I’d imagine it’s been about 5 minutes since you’ve heard something similar to one of the following phrases: George Clooney? Oh my god I love him. – I can’t tell you how much I love the truffle pasta at Spiaggia – Don’t you just love it when the snow in New York gets gray and slushy? – As I grew older, I learned to love Brussels sprouts. – I love you. Hm, you might be thinking, English speakers sure do show a lot of love! A lot of love, a lot of ways, in fact. English is one of the few languages that has this many uses for love, a word that originally meant something singular, deeply felt, intense, and life changing.
Italian, on the other hand, reserves the word amore, meaning, “love,” for the mushy stuff: amore is a powerful, passionate emotion that is only felt in very special instances.

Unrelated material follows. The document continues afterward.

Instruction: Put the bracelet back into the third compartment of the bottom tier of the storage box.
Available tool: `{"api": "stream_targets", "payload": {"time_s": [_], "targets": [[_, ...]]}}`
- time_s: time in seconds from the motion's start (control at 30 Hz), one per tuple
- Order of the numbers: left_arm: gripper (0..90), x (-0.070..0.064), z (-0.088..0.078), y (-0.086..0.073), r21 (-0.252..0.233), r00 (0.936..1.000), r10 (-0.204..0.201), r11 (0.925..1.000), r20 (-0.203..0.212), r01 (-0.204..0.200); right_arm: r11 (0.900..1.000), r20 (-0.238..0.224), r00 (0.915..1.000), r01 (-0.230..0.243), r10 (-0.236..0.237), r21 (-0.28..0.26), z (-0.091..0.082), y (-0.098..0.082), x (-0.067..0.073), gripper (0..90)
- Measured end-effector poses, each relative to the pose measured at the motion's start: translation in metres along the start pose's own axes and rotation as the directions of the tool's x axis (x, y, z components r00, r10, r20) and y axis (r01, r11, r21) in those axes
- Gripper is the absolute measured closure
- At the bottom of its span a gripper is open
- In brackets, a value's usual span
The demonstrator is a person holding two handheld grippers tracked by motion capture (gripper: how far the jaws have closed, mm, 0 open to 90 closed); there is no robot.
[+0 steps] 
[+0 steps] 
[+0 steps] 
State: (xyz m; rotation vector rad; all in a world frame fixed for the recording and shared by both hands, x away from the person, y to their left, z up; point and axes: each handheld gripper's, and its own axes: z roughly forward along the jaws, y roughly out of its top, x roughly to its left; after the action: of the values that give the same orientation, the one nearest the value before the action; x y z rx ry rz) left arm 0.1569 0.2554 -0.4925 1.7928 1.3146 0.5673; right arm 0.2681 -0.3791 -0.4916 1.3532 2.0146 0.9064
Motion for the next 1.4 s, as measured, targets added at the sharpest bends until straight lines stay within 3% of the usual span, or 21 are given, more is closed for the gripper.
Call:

If you love a movie star, you use the verb piacere (to like), which is the same verb you use for your truffle pasta, in sarcastic phrases about the weather, and for your change in heart in Brussels sprouts. The “I love you” Italians say to their parents, family, and friends can actually be translated as “I like you very much” (ti voglio bene). This leaves the verb for “love” that we all know so well thanks to Dino Paul Crocetti, ahem…I mean Dean Martin, that famous Italian amore expressed in the tiny phrase ti amo, is actually only reserved for true love, the hard, falling in love kind of love.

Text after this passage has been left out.